HONG KONG —
Despite a noticeable drop in Hong Kong’s real estate market, some areas of the city are still experiencing a boom because of gentrification.
Hong Kong real estate prices are projected to fall 20 percent by the end of 2017. But in recent years, several of the city’s oldest working-class neighborhoods have quickly been transformed by real estate developers to become trendy new districts populated with cafes, boutiques and new homes for wealthy locals and foreign nationals.
Residents like Alex Lau say the development has contributed to widespread discontent over the gap between rich and poor.
“The Hong Kong government always helps the developers of the land too much, and some people cannot even have a simple house. That is the main problem,” he said.
Sheung Wan, Sai Ying Pun, Tai Hang and Kennedy Town have all gradually changed into popular, hip neighborhoods, drawing the city’s fashionable elite, causing rents to increase.
Kowloon’s waterfront is being developed into a new culture and arts district, and the neighborhood of Sham Shui Po, one of the poorest in Hong Kong, is increasingly becoming a haven for the city’s entrepreneurs, designers and artists.
Art as attraction
Last month, arts organization HKWalls staged a festival in the neighborhood, drawing international and local artists to paint murals there.
Jason Dembski, co-founder of HKWalls, said he wants to make a positive difference in neighborhoods like Sham Shui Po and that art benefits every person, no matter their socio-economic class.
“I think art’s good for everyone, regardless of stature," he said. "I don’t think it’s elitist at all. It certainly can be. There are people who think one way about art, but in general I think art should be available to everyone.”

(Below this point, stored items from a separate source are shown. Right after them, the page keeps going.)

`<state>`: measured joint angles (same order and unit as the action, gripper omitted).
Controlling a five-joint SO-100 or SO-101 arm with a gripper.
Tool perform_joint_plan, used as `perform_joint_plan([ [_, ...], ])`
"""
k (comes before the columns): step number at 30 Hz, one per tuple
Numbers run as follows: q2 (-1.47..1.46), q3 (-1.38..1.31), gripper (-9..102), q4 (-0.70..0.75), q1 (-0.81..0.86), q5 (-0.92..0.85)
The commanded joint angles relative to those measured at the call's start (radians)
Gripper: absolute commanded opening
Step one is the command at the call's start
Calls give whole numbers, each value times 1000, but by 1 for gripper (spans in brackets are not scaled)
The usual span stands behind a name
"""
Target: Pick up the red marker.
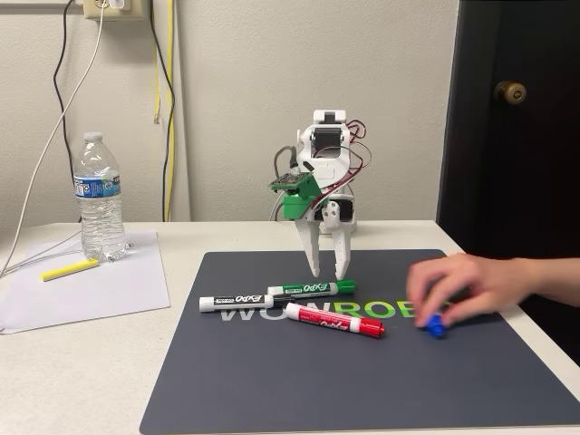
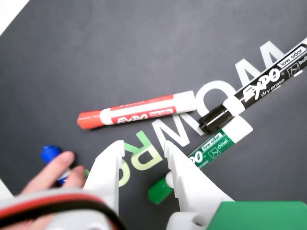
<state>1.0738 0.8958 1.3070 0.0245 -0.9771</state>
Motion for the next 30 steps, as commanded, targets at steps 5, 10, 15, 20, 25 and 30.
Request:
perform_joint_plan([
  [5, 64, -80, 19, -25, -5, 44],
  [10, 55, -92, 19, -86, 0, 227],
  [15, -153, -446, 19, 54, 2, 445],
  [20, -555, -1108, 19, 307, -2, 597],
  [25, -577, -1104, 19, 342, -5, 644],
  [30, -578, -1083, 19, 376, -18, 675],
])
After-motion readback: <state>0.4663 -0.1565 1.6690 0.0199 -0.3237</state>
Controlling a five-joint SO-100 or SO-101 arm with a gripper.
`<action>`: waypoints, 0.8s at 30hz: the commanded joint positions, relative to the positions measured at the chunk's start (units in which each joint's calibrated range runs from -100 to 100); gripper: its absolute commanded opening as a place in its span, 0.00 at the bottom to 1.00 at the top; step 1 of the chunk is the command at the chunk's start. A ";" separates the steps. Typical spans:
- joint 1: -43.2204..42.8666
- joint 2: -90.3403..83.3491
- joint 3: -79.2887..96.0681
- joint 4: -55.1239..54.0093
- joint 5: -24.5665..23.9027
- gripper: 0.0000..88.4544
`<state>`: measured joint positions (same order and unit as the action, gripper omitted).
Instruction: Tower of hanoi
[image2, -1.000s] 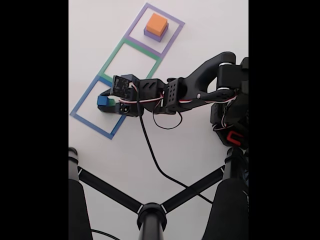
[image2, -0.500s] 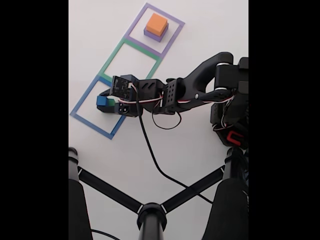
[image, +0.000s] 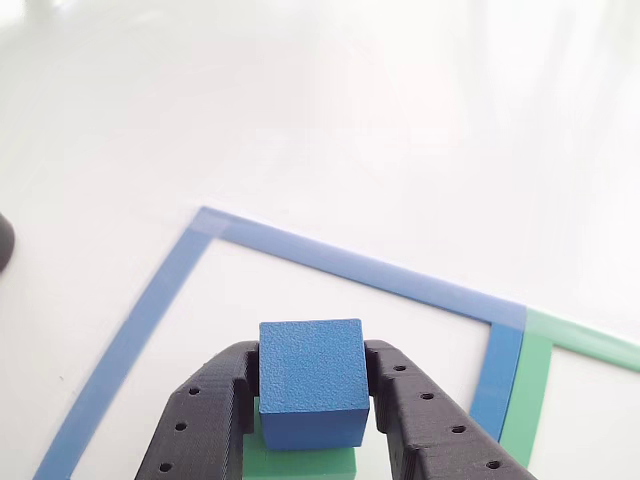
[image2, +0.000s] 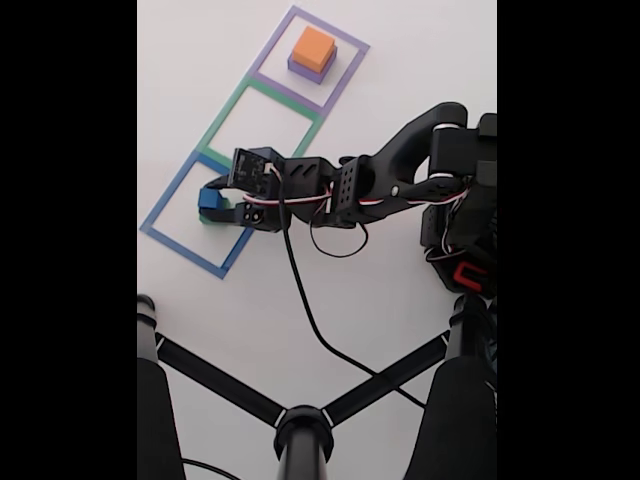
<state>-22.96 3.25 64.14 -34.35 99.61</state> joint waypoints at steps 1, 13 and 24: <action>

But critics say the arts festival represents the beginning of a transformation experienced by other Hong Kong districts, where high brow art and fashion replace everyday commerce, and the wealthy gradually edge out the poor.
“As far as I am concerned I don’t think they have any other places to go if the prices of Sham Shui Po rise up," said Ahkok Wong, a culture critic and lecturer at Lingnan University. "But that’s exactly what we are looking at right now: the old Chinese restaurants are closing down, and the fancy restaurants, the Italian cafes, are moving in. You can see a lot of murals painted there, so everything is changing really, really fast.”
A community group in Sham Shui Po says nearly 7,000 residents have been displaced and 187 buildings demolished in the district since 2001, when it was home to the city’s garment industry.
The neighborhood, like many others in Hong Kong, will continue to transform. Developers are planning to build a 150-bed luxury hotel there, with a pool and bar, that will open in three to four years’ time.